- Theatrical release poster
- Directed by: Luis Buñuel
- Written by: Luis Alcoriza Luis Buñuel
- Produced by: Gabriel Castro Óscar Dancigers [es] Sergio Kogan
- Starring: Pedro Armendáriz
- Cinematography: Agustín Jiménez
- Edited by: Jorge Bustos
- Music by: Raúl Lavista
- Release date: February 5, 1953;
- Running time: 81 minutes
- Country: Mexico
- Language: Mexican Spanish

= El Bruto =

1952 film by Luis Buñuel

The Brute (El Bruto) is a 1953 Mexican drama film directed by Luis Buñuel and starring Pedro Armendáriz and Katy Jurado.

==Plot==
Impoverished tenants are being evicted from their block of flats by their elderly landlord, Cabrera, who wants to build a house on the site for himself. The tenants refuse to leave, so the landlord, at the prompting of his young wife, Paloma, tells his strongest slaughterhouse worker, Pedro, known as El Bruto, to get rid of the ringleaders. When Pedro moves into the landlord’s house to work for him as a retail butcher and enforcer, Paloma, who also works in the shop, is strongly attracted to him. They begin an affair.

Starting the campaign, Pedro punches one of the ringleaders, the father of Meche, and kills the sick man unintentionally. This precipitates the other tenants to find and attack him, ending in a nail being stuck in his shoulder. He bursts into an apartment and, finding Meche, asks her to remove it. He falls in love with her despite her initial rejection, and faces divided loyalties as the landlord treats him like a son. El Bruto has a suspicion that the landlord had an affair with his mother when she was his maid, and is indeed his father.

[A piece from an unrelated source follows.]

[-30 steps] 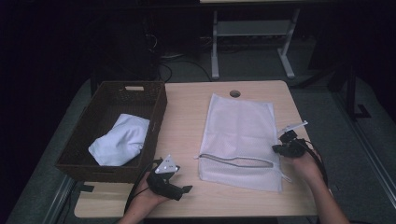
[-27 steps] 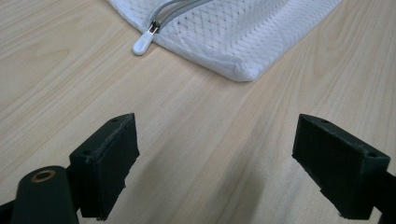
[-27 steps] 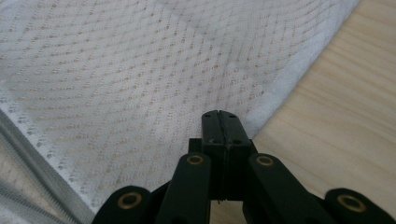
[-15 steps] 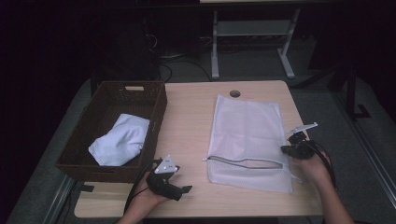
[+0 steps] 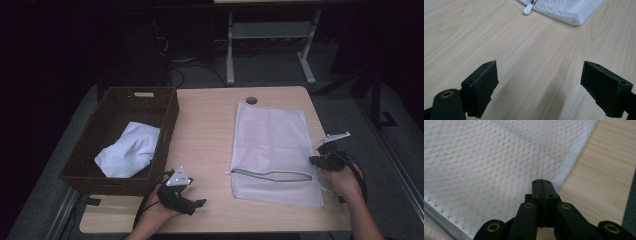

When Pedro finds that Meche has been evicted and has been abandoned by the other tenants, he proposes marriage and offers her a home. When Paloma, paying another clandestine visit to Pedro, finds out that he now lives with Meche, in her jealous rage, she tells Meche that he killed her father. Meche, horrified, flees. Pedro strikes her. She returns home and tells the landlord falsely that El Bruto ravaged her. Cabrera issues instructions for Pedro to come to his house. When he does, Cabrera insults him and his mother and tries to kill him. Instead, Pedro kills him. Prompted by Paloma, the police pursue him and kill him in a shootout. The tenants are happy because they will no longer be evicted.

==Cast==
- Pedro Armendáriz as Pedro
- Katy Jurado as Paloma
- Rosa Arenas as Meche
- Andrés Soler as Andrés Cabrera
- Roberto Meyer as Carmelo González
- Beatriz Ramos as Doña Marta
- Paco Martínez as Don Pepe
- Gloria Mestre as María
- Paz Villegas as María's mother
- José Muñoz as Lencho Ruíz
- Diana Ochoa as Lencho's wife
- Ignacio Villalbazo as María's brother
- Jaime Fernández as Julián García
- Raquel García as Doña Enriqueta
- Lupe Carriles as Maid
- Guillermo Bravo Sosa as El Cojo
- Benny García as El Gato
- Olga de la Chietla as La Chinita

==Release==
On 21 September 1983, the film was screened at The Public Theater in conjunction with the death of the director. El Bruto was released on DVD on 23 October 2007.
In 2023, El Bruto was restored in 4K and was released on DVD by VCI Entertainment.

==Reception==
A retrospective review praises the film, although not often mentioned by the director himself, as one of the finest of his Mexican productions.

On review aggregator website Rotten Tomatoes, El Bruto has an approval rating of 88% based on 8 reviews, with an average score of 7.5/10.

==Accolades==
Andrés Soler was nominated for the Ariel Award in the Best Supporting Actor category for The Brute, while Katy Jurado won in the Best Supporting Actress category. The film also was nominated for the Ariel Award in the Best Cinematography category in 1954.